This month has been a roller coaster ride of highs and lows for crypto investors. This volatility was brought on by a combination of factors. One could argue that Tesla’s Chief Executive Officer, Elon Musk, was a major influencing factor on these market movements. His latest posts have put a spotlight on Bitcoin’s primary scaling solution, the Lightning Network.
The outspoken tech advocate sent Bitcoin prices soaring after investing $1.5 billion into the world’s first cryptocurrency earlier in the year. These gains pushed the entire market cap to new heights. Bitcoin and other major projects achieved new market highs as part of this bull run. However, the market took a sharp turn after Musk shared some critical concerns about the coin.
Specifically, Musk Tweeted that he would walk back his earlier assertion that Tesla would accept Bitcoin as payment. Then, he shared a graph of the coin’s power consumption that he described as “insane.” These comments shook investors as $500 billion was wiped from the market following the comment.
Elon Musk Does His Homework
Recognizing that his Tweets had a major effect on the market, and the fact that the losses hurt Tesla’s holdings, Musk went back to the social media sphere to make some vital clarifications. First, he quelled the rumors that Tesla was going to dump its billions in Bitcoin. Now, he has taken the next step and done his research into scalability options. Like most Bitcoiners, this journey has led him to the Lightning Network.
Musk shared some insight into his discovery process as he explained that “Bitcoin hashing (aka mining) energy usage is starting to exceed that of medium-sized countries.” He went on to discuss how small hashers are washed away in the economics of the network in this structure. Notably, to alleviate these concerns, he recommended the implementation of the Lightning Network.
Musk also spoke on the vital role decentralization plays in the economy. He stated that the concept of achieving true decentralization was “noble.” He then went described the current state of layer count and its reliance on bandwidth before noting that a single layer protocol may be able to accomplish the same goals in the future.
Elon Musk Continues His Crypto Search
In recent posts, Musk has also helped promote other projects in the crypto market. Specifically, he has been a vital component in the recent surge in Dogecoin’s market cap. Currently, he is exploring other blockchains that provide a more eco-friendly design. This research could lead to Musk lending a helping hand in more than one network. His participation in the Lightning Network could drive development to new heights.
It’s Time to Light Things Up
Currently, the Lightning Network enables Bitcoin users to send millions in Bitcoin in seconds globally. Comparingly, Bitcoin’s mainnet requires an average of 14 minutes during normal congestion. These transaction times have been delayed recently due to scalability issues. Additionally, the Lightning Network is way cheaper to utilize.
You can send a global payment using the network for around one Satoshi. That’s way less than a penny. The same transaction on Bitcoin’s network averages around $14. When you scale these payments up in both frequency and amount, you can see where the Lightning Network has the capabilities to change the game.

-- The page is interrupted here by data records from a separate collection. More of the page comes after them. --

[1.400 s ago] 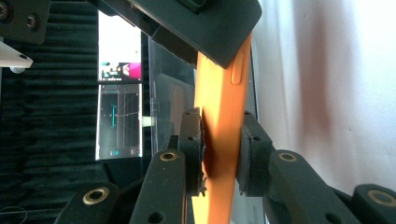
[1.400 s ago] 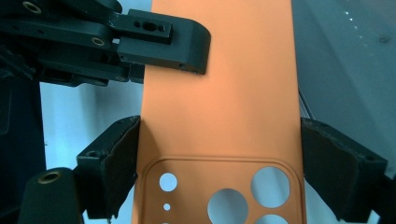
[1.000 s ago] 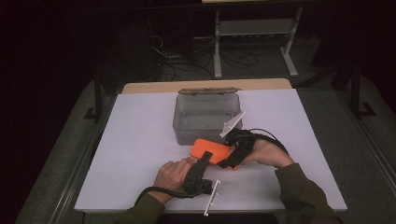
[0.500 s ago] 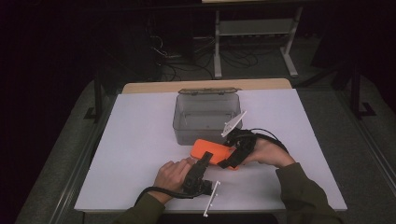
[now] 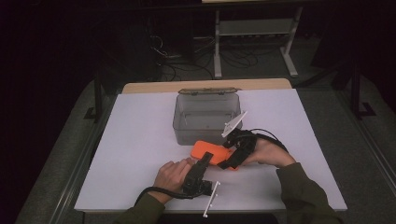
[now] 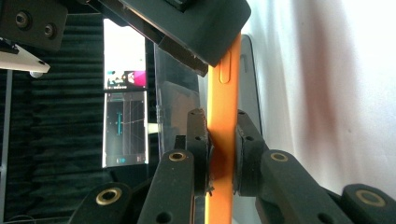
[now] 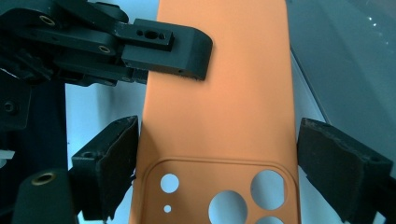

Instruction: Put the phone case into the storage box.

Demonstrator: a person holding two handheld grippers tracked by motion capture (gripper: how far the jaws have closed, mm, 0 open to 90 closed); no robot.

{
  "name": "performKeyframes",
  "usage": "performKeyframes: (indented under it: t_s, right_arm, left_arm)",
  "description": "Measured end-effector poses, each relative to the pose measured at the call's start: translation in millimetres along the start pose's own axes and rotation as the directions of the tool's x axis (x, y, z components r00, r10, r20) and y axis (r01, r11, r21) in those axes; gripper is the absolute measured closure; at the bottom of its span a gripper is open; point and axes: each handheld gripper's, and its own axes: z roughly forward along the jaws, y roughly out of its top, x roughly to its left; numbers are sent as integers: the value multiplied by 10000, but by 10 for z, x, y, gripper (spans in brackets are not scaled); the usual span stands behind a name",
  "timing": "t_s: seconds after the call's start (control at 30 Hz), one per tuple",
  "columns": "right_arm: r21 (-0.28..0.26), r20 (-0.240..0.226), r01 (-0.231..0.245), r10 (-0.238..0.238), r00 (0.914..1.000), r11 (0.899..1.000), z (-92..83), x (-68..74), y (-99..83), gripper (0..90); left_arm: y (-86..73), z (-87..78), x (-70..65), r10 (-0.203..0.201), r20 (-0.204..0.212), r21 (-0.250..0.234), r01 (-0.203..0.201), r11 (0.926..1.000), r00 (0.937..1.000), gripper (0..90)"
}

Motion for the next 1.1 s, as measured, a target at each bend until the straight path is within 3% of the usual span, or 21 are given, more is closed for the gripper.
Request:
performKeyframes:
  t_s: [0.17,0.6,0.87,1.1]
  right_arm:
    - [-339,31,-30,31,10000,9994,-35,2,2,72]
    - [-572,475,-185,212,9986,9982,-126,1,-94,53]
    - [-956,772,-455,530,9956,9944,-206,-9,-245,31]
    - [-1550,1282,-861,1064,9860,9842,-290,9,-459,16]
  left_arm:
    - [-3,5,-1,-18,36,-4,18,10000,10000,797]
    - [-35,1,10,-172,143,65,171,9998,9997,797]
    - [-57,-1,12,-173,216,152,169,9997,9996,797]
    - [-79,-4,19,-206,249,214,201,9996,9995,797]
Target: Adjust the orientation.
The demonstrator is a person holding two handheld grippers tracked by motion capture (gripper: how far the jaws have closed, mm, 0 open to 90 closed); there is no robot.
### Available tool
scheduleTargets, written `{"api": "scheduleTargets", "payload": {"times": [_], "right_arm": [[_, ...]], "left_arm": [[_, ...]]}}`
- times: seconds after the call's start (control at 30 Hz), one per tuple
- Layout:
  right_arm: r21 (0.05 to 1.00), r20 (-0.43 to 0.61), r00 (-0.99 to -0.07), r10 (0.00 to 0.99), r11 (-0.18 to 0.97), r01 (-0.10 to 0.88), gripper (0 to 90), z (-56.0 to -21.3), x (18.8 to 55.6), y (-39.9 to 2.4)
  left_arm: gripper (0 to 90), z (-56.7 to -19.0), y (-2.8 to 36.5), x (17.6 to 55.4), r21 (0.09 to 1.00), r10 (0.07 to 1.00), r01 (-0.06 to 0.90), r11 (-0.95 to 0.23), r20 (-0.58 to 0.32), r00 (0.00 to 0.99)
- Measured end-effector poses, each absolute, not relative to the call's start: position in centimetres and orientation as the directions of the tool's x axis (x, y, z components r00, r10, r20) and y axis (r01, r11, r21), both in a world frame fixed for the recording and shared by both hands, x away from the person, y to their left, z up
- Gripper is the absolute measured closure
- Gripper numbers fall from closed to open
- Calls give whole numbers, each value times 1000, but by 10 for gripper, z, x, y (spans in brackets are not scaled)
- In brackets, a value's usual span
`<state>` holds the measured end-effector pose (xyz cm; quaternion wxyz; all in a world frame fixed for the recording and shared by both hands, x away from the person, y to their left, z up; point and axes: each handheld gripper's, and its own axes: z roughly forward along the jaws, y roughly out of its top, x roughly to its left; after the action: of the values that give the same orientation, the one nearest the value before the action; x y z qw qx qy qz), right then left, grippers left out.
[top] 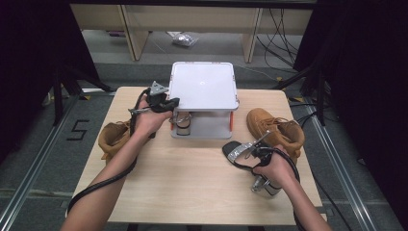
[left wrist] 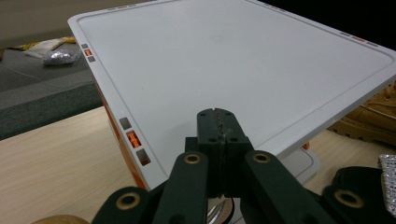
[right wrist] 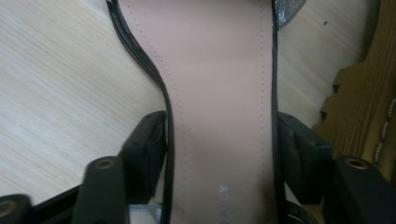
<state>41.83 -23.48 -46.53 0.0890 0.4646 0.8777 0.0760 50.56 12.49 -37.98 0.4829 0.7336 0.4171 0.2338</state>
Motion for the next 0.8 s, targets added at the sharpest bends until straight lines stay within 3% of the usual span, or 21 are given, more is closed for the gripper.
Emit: {"api": "scheduleTargets", "payload": {"times": [0.37, 0.7, 0.8], "right_arm": [[160, -52, -401, 915, 404, 901, 427, -462, 410, -208], [187, 35, -379, 925, 367, 911, 381, -454, 400, -198], [170, 114, -376, 919, 355, 919, 396, -450, 398, -205]], "left_arm": [[891, -380, 125, 505, 903, 838, 387, -190, -57, 543], [891, -379, 125, 506, 901, 838, 388, -194, -54, 543], [890, -379, 125, 506, 901, 838, 389, -191, -56, 543]]}}
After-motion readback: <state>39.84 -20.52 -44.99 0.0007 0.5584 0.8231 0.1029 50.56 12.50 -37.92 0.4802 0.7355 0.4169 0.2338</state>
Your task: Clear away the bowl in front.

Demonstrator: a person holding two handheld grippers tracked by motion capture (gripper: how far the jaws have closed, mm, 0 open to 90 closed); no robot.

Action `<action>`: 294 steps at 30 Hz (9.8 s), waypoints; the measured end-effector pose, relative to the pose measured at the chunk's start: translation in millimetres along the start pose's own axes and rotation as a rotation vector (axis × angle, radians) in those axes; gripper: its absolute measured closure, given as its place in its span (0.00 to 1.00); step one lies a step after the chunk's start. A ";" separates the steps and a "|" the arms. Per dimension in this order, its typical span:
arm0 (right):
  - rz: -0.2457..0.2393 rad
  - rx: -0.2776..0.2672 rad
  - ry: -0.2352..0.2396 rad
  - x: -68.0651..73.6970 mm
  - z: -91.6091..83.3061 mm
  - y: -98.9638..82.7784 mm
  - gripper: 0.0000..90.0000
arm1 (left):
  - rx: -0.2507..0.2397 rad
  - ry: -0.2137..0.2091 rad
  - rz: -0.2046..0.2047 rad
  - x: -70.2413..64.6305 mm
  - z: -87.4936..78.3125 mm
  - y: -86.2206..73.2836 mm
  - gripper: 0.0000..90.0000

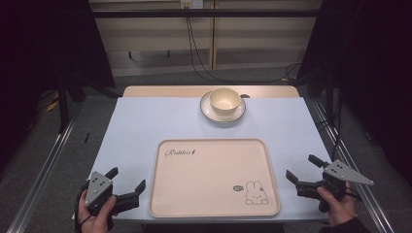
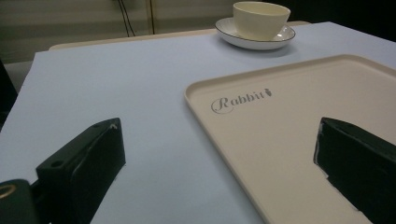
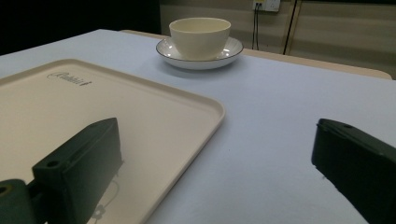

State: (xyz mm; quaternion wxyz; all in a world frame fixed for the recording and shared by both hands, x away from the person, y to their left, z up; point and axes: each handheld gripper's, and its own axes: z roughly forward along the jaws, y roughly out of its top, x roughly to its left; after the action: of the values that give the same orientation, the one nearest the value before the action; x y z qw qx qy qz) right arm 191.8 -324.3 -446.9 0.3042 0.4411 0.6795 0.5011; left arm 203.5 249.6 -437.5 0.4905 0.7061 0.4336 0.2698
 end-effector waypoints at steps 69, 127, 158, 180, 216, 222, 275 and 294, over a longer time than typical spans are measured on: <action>-0.037 -0.019 0.099 5.7 5.2 -1.4 0.04 | -0.032 -0.157 0.060 -36.2 73.5 55.7 0.02; -0.038 -0.025 0.108 5.2 5.4 -1.6 0.03 | 0.057 -0.240 0.094 -47.3 212.2 104.1 0.02; -0.033 -0.021 0.111 3.6 5.3 -2.8 0.03 | 0.132 -0.179 0.113 -49.3 323.2 142.7 0.09; -0.026 -0.031 0.117 4.3 5.4 -2.6 0.03 | 0.268 -0.080 0.030 -57.0 390.1 137.1 0.14; -0.050 -0.032 0.119 4.4 5.4 -3.2 0.03 | 0.441 -0.106 -0.133 -61.1 403.6 137.0 0.77; -0.048 -0.032 0.124 4.6 5.4 -3.2 0.03 | 0.439 -0.100 -0.155 -61.0 403.9 137.3 0.82; -0.049 -0.037 0.116 4.5 4.8 -3.1 0.03 | 0.457 -0.109 -0.277 -43.7 386.2 151.2 0.93; -0.056 -0.042 0.109 4.3 4.5 -3.3 0.03 | 0.409 -0.113 -0.263 -33.2 363.2 163.2 0.93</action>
State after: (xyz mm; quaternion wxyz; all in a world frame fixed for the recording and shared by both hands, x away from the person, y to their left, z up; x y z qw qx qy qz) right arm 192.9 -318.9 -451.3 0.2897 0.3874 0.6964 0.5301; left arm 537.2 30.6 -420.5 0.3917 0.7422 0.5393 0.0705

Musk Is Ready to Ride the Lightning
Hopefully, these latest developments are a sign that one of the world’s most eccentric billionaires and tech personalities is ready to dive into the Lightning Network. There is no doubt that Tesla could benefit from the micro-transaction capabilities of the Lightning Network. For now, the entire crypto market is just happy Musk has restrained his criticisms and has begun his search for solutions.